DESCRIPTION OF THE TASK - The answer should be a faithful retyping of the records that follow, pictures excluded.

Stored items from a collection -
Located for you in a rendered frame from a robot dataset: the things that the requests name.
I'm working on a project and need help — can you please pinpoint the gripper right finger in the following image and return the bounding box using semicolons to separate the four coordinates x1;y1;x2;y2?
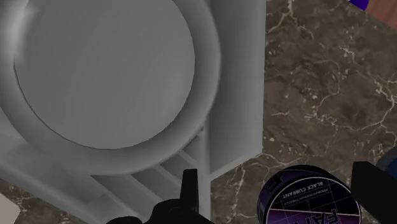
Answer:
351;160;397;224

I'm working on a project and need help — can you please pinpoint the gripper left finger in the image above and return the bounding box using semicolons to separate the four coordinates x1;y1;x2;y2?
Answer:
106;168;200;224

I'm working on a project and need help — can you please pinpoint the dark blue object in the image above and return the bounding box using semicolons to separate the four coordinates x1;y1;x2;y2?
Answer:
375;146;397;179

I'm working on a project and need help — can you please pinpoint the black and purple round tin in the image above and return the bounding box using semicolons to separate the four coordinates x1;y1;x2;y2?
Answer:
256;164;363;224

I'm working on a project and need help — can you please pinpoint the grey dish rack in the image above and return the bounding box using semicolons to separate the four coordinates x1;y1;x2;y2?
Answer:
0;0;267;224

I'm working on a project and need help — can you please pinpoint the grey plate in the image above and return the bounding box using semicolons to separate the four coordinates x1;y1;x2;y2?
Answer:
0;0;221;176

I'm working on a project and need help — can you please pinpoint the brown wooden object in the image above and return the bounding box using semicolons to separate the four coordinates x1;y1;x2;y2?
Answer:
365;0;397;31

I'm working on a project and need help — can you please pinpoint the pale flat object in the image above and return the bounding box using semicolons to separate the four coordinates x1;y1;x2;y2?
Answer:
0;192;21;224

RESPONSE -
Located for you in a rendered frame from a robot dataset: the things that the requests name.
I'm working on a project and need help — can you please pinpoint the gripper right finger in the following image and return the bounding box using semicolons to separate the four coordinates x1;y1;x2;y2?
Answer:
351;160;397;224

I'm working on a project and need help — can you please pinpoint the gripper left finger in the image above and return the bounding box using semicolons to separate the four coordinates x1;y1;x2;y2?
Answer:
106;168;200;224

I'm working on a project and need help — can you please pinpoint the dark blue object in the image above and return the bounding box using semicolons to separate the four coordinates x1;y1;x2;y2?
Answer:
375;146;397;179

I'm working on a project and need help — can you please pinpoint the black and purple round tin in the image above and return the bounding box using semicolons to separate the four coordinates x1;y1;x2;y2?
Answer:
256;164;363;224

I'm working on a project and need help — can you please pinpoint the grey dish rack in the image above and return the bounding box using semicolons to separate the four coordinates x1;y1;x2;y2?
Answer:
0;0;267;224

I'm working on a project and need help — can you please pinpoint the grey plate in the image above and return the bounding box using semicolons to separate the four coordinates x1;y1;x2;y2?
Answer:
0;0;221;176

I'm working on a project and need help — can you please pinpoint the brown wooden object in the image above and return the bounding box using semicolons to separate the four coordinates x1;y1;x2;y2?
Answer:
365;0;397;31

I'm working on a project and need help — can you please pinpoint the pale flat object in the image above and return the bounding box using semicolons to separate the four coordinates x1;y1;x2;y2?
Answer:
0;192;21;224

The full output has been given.